Bug 1377127

Summary: SSSD subprocesses are no longer monitored by the main sssd process, but self-monitor
Product: Red Hat Enterprise Linux 7 Reporter: Amith <apeetham>
Component: sssdAssignee: SSSD Maintainers <sssd-maint>
Status: CLOSED NOTABUG QA Contact: Steeve Goveas <sgoveas>
Severity: unspecified Docs Contact:
Priority: unspecified    
Version: 7.3CC: apeetham, grajaiya, jhrozek, lslebodn, mkosek, mzidek, pbrezina
Target Milestone: rc   
Target Release: ---   
Hardware: Unspecified   
OS: Unspecified   
Whiteboard:
Fixed In Version: Doc Type: If docs needed, set a value
Doc Text:
Story Points: ---
Clone Of: Environment:
Last Closed: 2016-09-20 19:37:25 UTC Type: Bug
Regression: --- Mount Type: ---
Documentation: --- CRM:
Verified Versions: Category: ---
oVirt Team: --- RHEL 7.3 requirements from Atomic Host:
Cloudforms Team: --- Target Upstream Version:

Description Amith 2016-09-18 20:20:07 UTC
Description of problem:
This issue was observed when SSSD was unresponsive to a SIGSTOP signal on sssd_be process.

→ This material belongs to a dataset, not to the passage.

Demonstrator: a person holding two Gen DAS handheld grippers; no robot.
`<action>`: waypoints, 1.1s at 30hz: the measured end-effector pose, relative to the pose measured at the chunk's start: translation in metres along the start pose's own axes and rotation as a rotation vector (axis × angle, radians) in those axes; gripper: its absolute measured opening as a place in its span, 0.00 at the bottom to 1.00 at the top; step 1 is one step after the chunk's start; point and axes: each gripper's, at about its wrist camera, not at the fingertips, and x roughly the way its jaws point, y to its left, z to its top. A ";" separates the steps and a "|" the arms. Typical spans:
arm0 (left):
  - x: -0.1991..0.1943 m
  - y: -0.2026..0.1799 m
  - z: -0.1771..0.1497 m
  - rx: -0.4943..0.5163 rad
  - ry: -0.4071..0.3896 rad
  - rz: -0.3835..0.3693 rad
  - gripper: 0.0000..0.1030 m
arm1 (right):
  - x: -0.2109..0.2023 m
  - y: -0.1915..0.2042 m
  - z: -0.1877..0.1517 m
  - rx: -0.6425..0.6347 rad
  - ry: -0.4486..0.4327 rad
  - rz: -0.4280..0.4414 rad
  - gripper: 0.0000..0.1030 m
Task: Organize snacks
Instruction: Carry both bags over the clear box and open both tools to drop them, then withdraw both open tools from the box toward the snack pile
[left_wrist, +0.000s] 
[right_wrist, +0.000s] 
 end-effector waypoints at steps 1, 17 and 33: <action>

By-default sssd process should restart itself after approx. 91 seconds and also show relevant message on running service status.

See the example from RHEL-7.2 test machine:
 
# service sssd status
Redirecting to /bin/systemctl status  sssd.service
● sssd.service - System Security Services Daemon
   Loaded: loaded (/usr/lib/systemd/system/sssd.service; enabled; vendor preset: disabled)
  Drop-In: /etc/systemd/system/sssd.service.d
           └─journal.conf
   Active: active (running) since Mon 2016-09-19 00:46:54 IST; 2min 34s ago
  Process: 27641 ExecStart=/usr/sbin/sssd -D -f (code=exited, status=0/SUCCESS)
 Main PID: 27642 (sssd)
   CGroup: /system.slice/sssd.service
           ├─27642 /usr/sbin/sssd -D -f
           ├─27644 /usr/libexec/sssd/sssd_nss --uid 0 --gid 0 --debug-to-files
           ├─27645 /usr/libexec/sssd/sssd_pam --uid 0 --gid 0 --debug-to-files
           └─27682 /usr/libexec/sssd/sssd_be --domain LDAP --uid 0 --gid 0 --debug-to-files

Sep 19 00:46:54 vm-idm-012.lab.eng.pnq.redhat.com systemd[1]: Starting System Security Services Daemon...
Sep 19 00:46:54 vm-idm-012.lab.eng.pnq.redhat.com sssd[27642]: Starting up
Sep 19 00:46:54 vm-idm-012.lab.eng.pnq.redhat.com sssd[be[LDAP]][27643]: Starting up
Sep 19 00:46:54 vm-idm-012.lab.eng.pnq.redhat.com sssd[nss][27644]: Starting up
Sep 19 00:46:54 vm-idm-012.lab.eng.pnq.redhat.com sssd[pam][27645]: Starting up
Sep 19 00:46:54 vm-idm-012.lab.eng.pnq.redhat.com systemd[1]: Started System Security Services Daemon.
Sep 19 00:48:14 vm-idm-012.lab.eng.pnq.redhat.com sssd[27642]: Killing service [LDAP], not responding to pings!
Sep 19 00:49:14 vm-idm-012.lab.eng.pnq.redhat.com sssd[27642]: [LDAP][27643] is not responding to SIGTERM. Sending SIGKILL.
Sep 19 00:49:14 vm-idm-012.lab.eng.pnq.redhat.com sssd[be[LDAP]][27682]: Starting up


In the case of RHEL-7.3, sssd process never restarts and strangely logs no error message on /var/log/sssd/sssd.log. Service should be manually restarted, for sssd to function properly.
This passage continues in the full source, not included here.